In a Sharded architecture, the work you once handled with a single SQL JOIN must now be done at the application layer (Application Layer Join):

The application queries Shard A to fetch a list of necessary IDs.
The application queries Shards B (and C, D, E) to retrieve the data matching those IDs.
The application joins this data in its own memory and returns the result.

This cascading operation significantly increases latency and becomes highly susceptible to network delays. Most complex Stored Procedures and Trigger logic in Postgres are incompatible with sharding and must be migrated back to application code. This represents an enormous development and testing cost.

Two-Phase Commit (2PC) Failures

When performing an ACID-compliant transaction (like a money transfer) across different Shards, Distributed Transaction Management is required. The 2PC protocol ensures all Shards either successfully commit the transaction or roll it back entirely.

However, 2PC is notoriously slow, and even the smallest failure in one Shard can cause the entire transaction to lock up (Deadlock) or leave the system in an inconsistent state. In high-traffic systems, 2PC is avoided. Instead, engineers adopt complex application-layer design patterns like the Saga Pattern or rely on Eventual Consistency, which introduces new levels of complexity.

4. PostgreSQL’s Power: Distributed Configuration and Automation

Netflix, after migrating to AWS, developed automation tools like Ansible and Spinnaker to manage distributed systems. A Sharded PostgreSQL architecture also demands the same automation discipline.

While extensions like Citus Data transform PostgreSQL into a logical distributed system, the real challenge is consistently managing the configuration, backup, and updates of hundreds of Worker Nodes (Shards).

Orchestration with Ansible: Managing the configuration of every Shard (e.g., Postgresql.conf settings, users, replication) in an idempotent manner (where the same command run repeatedly yields the same result without unintended side effects) is mandatory for keeping this complex cluster coherent.

Conclusion: Sharding is an Act of Architectural Will

The transition to Sharding for Netflix and other tech giants was a necessity. This operation, however, fundamentally changes not just the database technology, but also the application code, development processes, and monitoring methodology.

Before you begin sharding:

Push Vertical Limits: Ensure you have exhausted all solutions that support vertical scaling, including advanced PostgreSQL Tuning (AutoVacuum, Shared Buffers etc.), extensive Read Replicas, and PGBouncer connection pooling.
The Sharding Key: This is the single most important and irreversible decision for your engineering team. Never make this decision without deeply analyzing your business requirements and growth projections.
Automation: You cannot manage hundreds of Shards manually. Automation (Ansible, Terraform) and advanced monitoring (with custom metrics in Prometheus/Grafana) to detect anomalous traffic increases on individual Shards are the insurance policy for this architecture’s survival.
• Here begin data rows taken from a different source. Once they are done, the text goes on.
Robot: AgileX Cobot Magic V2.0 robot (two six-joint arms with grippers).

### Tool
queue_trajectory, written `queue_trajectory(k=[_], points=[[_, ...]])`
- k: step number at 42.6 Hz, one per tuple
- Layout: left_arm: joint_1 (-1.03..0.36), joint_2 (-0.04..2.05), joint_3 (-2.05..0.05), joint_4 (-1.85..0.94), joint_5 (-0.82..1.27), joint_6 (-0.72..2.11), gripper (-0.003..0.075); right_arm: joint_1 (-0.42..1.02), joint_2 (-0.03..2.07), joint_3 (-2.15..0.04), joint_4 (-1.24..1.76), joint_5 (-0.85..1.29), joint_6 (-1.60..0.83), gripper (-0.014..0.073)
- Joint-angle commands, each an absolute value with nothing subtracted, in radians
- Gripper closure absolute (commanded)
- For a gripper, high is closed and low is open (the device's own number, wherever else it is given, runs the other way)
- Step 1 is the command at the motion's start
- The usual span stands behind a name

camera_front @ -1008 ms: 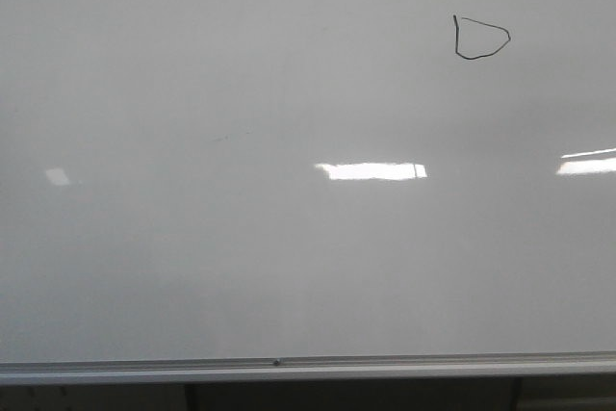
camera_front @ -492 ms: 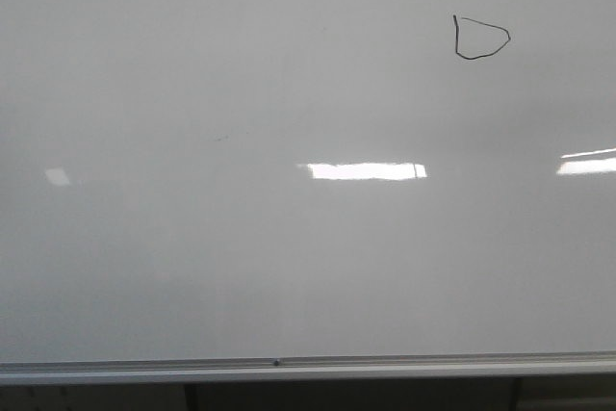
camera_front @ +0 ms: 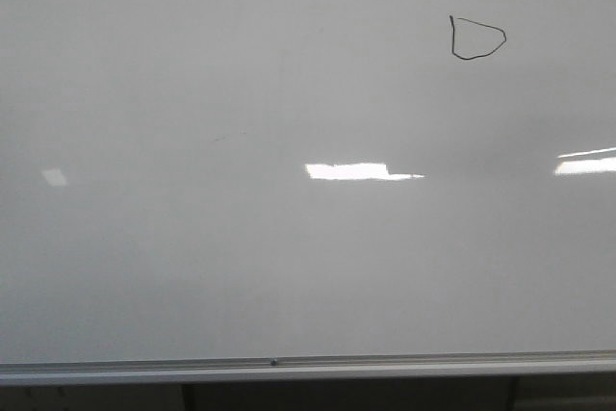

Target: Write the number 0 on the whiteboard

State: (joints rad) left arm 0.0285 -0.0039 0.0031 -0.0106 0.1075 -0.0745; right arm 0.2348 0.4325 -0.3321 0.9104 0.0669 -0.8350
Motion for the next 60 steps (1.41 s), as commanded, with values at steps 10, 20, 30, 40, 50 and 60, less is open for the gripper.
queue_trajectory(k=[10, 20, 30, 40, 50, 60], points=[[0.030, -0.023, 0.028, -0.013, 0.032, -0.081, 0.0740, 0.222, 0.362, -0.253, 0.339, -0.069, -0.362, 0.0663], [0.030, -0.023, 0.028, -0.013, 0.032, -0.081, 0.0740, 0.057, 0.246, -0.125, 0.173, -0.093, -0.114, 0.0663], [0.030, -0.023, 0.028, -0.013, 0.032, -0.081, 0.0740, 0.000, 0.098, 0.032, 0.116, -0.011, -0.089, 0.0663], [0.030, -0.023, 0.028, -0.013, 0.032, -0.081, 0.0740, -0.017, -0.022, 0.028, 0.108, 0.228, -0.090, 0.0663], [0.030, -0.023, 0.028, -0.013, 0.032, -0.081, 0.0740, -0.020, -0.026, 0.028, 0.094, 0.222, -0.090, 0.0663], [0.030, -0.023, 0.028, -0.013, 0.032, -0.081, 0.0740, -0.020, -0.026, 0.028, 0.094, 0.222, -0.090, 0.0663]])
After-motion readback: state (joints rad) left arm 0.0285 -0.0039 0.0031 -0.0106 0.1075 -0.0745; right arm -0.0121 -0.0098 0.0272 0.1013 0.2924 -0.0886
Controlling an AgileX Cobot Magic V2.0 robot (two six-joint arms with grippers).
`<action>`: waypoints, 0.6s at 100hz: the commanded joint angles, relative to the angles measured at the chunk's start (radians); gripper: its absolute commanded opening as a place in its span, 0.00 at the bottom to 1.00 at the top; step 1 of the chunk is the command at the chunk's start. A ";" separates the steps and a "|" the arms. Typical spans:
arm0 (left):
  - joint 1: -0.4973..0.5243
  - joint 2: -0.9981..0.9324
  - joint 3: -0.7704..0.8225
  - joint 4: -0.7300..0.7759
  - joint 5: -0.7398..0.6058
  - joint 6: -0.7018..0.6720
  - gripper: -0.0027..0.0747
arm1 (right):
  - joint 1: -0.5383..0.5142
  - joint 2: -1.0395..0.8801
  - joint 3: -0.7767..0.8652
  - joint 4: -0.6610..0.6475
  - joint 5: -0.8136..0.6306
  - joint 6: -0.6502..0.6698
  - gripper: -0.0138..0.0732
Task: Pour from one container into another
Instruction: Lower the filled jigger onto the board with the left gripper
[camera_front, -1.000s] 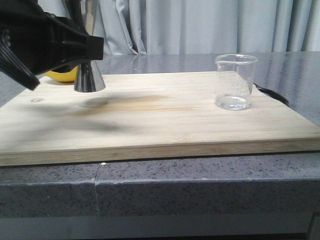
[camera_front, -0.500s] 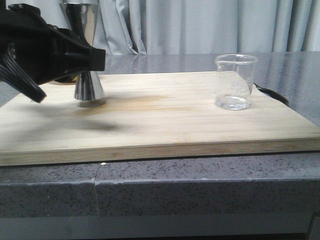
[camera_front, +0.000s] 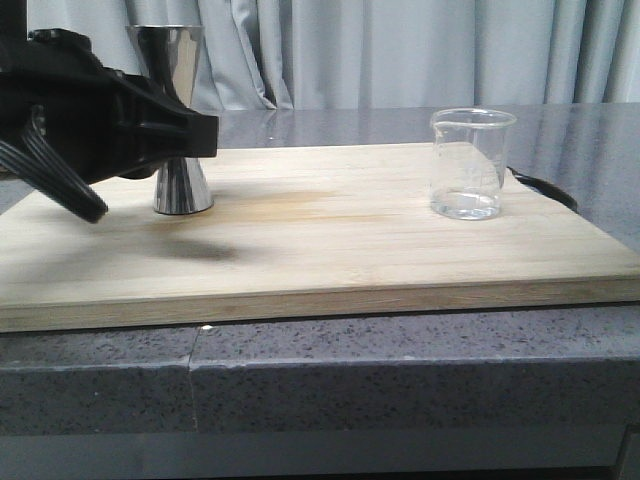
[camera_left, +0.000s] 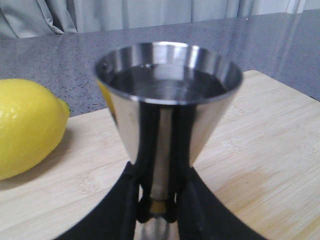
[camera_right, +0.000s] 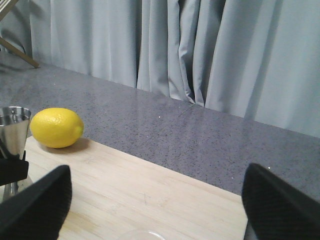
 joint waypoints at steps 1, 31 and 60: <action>-0.001 -0.024 -0.019 0.002 -0.102 -0.011 0.01 | -0.003 -0.017 -0.022 0.008 -0.082 0.000 0.87; -0.001 -0.024 0.002 0.005 -0.102 -0.011 0.01 | -0.003 -0.017 -0.022 0.008 -0.082 0.000 0.87; -0.001 -0.024 0.006 0.005 -0.101 -0.011 0.01 | -0.003 -0.017 -0.022 0.008 -0.082 0.000 0.87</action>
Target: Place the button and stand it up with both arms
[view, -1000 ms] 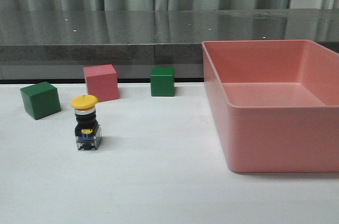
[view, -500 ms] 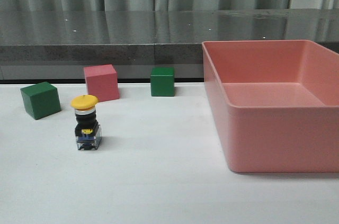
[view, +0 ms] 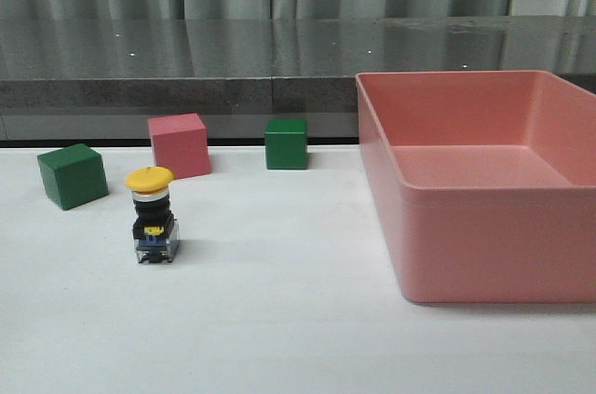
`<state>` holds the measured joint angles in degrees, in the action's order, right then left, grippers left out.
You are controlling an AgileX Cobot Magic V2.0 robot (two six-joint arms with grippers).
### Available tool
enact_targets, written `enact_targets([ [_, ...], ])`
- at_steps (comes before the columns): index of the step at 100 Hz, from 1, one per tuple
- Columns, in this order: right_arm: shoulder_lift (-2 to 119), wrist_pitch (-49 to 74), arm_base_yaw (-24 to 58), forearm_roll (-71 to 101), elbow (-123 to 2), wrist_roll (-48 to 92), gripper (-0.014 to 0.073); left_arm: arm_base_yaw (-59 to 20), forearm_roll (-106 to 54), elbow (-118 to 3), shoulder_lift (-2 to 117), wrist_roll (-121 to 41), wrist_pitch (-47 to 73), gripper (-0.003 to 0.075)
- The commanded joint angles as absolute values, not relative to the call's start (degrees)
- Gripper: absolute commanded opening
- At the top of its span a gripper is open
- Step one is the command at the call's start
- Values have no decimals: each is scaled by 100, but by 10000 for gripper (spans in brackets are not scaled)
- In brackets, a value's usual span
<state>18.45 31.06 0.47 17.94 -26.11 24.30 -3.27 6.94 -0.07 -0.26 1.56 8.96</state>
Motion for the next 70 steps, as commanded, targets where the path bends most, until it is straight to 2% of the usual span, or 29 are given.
enact_targets([
  [1, 1900, 2710, 18, 1820, -2752, 2430, -62, -416, 1001, 70, -221, 676, 263, -20],
  [11, 1906, 2723, 18, 1820, -2752, 2430, -62, -533, 1030, 272, -210, 801, -137, -20],
  [70, 1906, 2723, 18, 1820, -2752, 2430, -62, -612, 1004, 257, -210, 801, -69, -20],
])
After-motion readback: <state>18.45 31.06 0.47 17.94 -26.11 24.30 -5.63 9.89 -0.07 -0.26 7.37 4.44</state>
Sharding is the final exam for high-traffic systems. Success requires not just writing code, but holistically understanding the economic, architectural, and operational costs involved.

References

To support the claims regarding architectural challenges and major industry shifts, the following publicly available resources and widely recognized concepts were referenced:

The Netflix Migration Story: The historical context of Netflix moving away from monolithic data centers and Oracle to AWS and distributed systems (primarily Cassandra, eventually incorporating different data stores like CockroachDB and others) is extensively documented in their early blog posts and AWS re:Invent presentations.
PostgreSQL and NUMA Architecture: The performance implications of NUMA for heavily scaled Postgres instances are a well-documented concern in the database performance community.
Citus Data Technology: The core concept of extending PostgreSQL for horizontal scaling.
Distributed Systems Patterns: Concepts like the Saga Pattern and Eventual Consistency are standard in high-availability, microservices-based architectures.
The Economics of Database Licensing: The financial pressure imposed by traditional database vendors (like Oracle) is a major driving force behind the adoption of open-source and distributed databases.